The crowd was an eclectic bunch, including politicians, judges, town officials, musicians, motorcyclists and many kids. There was even a woman carrying a snake and a former World War II pilot. Such a mix might confuse an outsider, but Rhonda Nelson, who helped to organize the event, said that diversity was precisely its idea.

“To unite all the community together, to show that we are together,” said Nelson, project manager of the Union Baptist Church, which promoted the event.

The parade started at 11:20 a.m., taking to the Old Army Road and winding through the neighborhood. Drums thundered, fifes whistled, motorcycles roared. Many residents came out on their lawns to greet the passing crowd.

“It’s a great way to spend a beautiful Saturday morning, celebrating the rich and diverse community of Greenburgh,” said state Sen.
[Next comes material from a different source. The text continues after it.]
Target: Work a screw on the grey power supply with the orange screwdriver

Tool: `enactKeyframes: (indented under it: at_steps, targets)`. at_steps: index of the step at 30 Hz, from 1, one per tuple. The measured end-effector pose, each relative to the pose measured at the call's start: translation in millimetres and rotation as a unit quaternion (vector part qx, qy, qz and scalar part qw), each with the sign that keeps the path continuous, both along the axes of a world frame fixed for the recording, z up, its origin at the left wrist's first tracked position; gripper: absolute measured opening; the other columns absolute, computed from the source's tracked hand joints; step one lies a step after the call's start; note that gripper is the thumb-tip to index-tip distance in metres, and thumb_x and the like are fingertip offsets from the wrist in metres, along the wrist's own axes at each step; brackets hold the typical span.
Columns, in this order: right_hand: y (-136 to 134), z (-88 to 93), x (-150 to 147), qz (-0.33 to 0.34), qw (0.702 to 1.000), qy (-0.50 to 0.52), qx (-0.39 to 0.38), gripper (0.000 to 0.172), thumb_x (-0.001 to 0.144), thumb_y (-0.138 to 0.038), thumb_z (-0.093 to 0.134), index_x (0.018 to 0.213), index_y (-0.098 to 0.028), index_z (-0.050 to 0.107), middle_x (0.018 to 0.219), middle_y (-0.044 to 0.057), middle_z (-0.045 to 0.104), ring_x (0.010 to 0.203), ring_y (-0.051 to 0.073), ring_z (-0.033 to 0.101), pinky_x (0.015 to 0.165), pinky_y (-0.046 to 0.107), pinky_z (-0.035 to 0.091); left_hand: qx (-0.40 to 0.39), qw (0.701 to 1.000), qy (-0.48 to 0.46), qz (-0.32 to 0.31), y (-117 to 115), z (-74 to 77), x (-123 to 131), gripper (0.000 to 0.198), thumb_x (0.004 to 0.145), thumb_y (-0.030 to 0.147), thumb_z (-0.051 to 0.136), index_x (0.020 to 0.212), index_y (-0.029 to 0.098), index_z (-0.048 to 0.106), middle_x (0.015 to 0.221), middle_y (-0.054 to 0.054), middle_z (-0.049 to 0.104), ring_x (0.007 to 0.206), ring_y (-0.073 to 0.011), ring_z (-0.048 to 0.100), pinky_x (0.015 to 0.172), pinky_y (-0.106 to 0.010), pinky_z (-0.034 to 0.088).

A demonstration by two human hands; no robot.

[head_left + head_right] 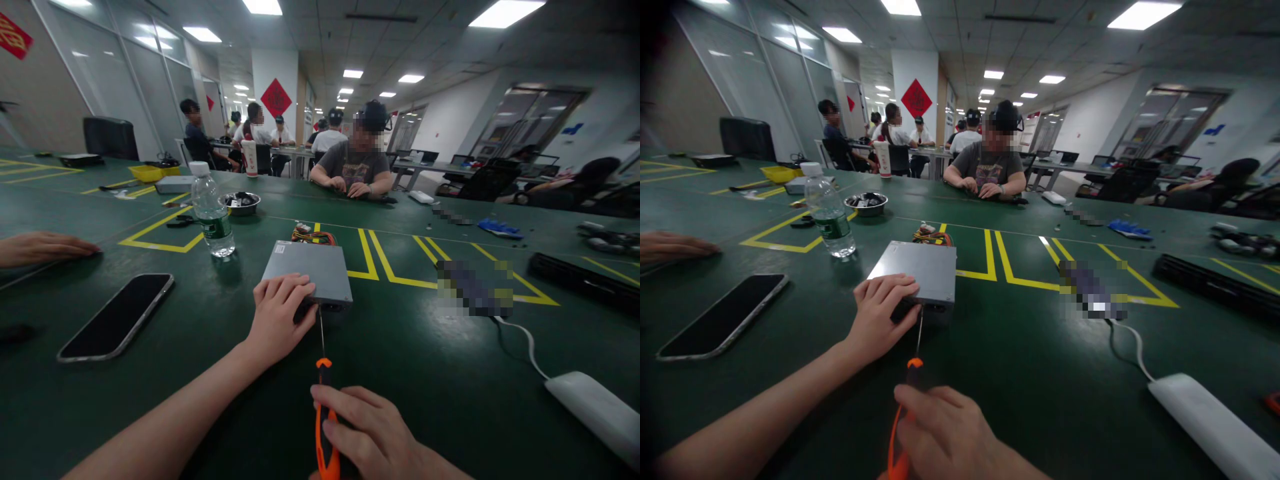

Andrea Stewart-Cousins, who walked side by side with Councilman Kevin Morgan, both waiving to the neighbors.

But the crowd diversity went far beyond Greenburgh. The Samuel H. Dow Fife and Drum Corp, for example, came from Yonkers; the Charles W. Dickerson Fife, Drum and Bugle Corp from New Rochelle; the Band of Brothers motorcyclists from the Bronx. The El Centro Hispano kids and the Wolverines young cheerleaders represented White Plains.

“I love it,” said Richard Fields in front of his house at Beech Street, adding that he was happy that the parade for the first time passed there.

Police cars led and trailed the parade, their blue and red lights blinking silently. But at Manhattan Avenue, a truck from the Fairview fire district blasted its sirens full volume, making people wary for a minute, until they realized it was all part of the show.

After the parade, the crowd moved to Washington Park, where hamburgers and hot dogs waited for them. Kids quickly lined up in front of two giant bouncing castles assembled at Kiddie Land.

The event sponsors, among them Chase bank, Andre F. Baker funeral home and Elmsford chiropractic center, set up their stands.

Town Judge Arlene Gordon-Oliver and Rev. Verlin Williams, pastor of the Union Baptist Church, recounted that the community unity day was the idea of 15 young men who, three years ago, were taken to the judge’s bench for loitering in the park. Gordon-Oliver directed them to the church’s Jobs for Life program, and they organized the first event, Williams said.

“I want to see the community supporting young people,” Gordon-Oliver said.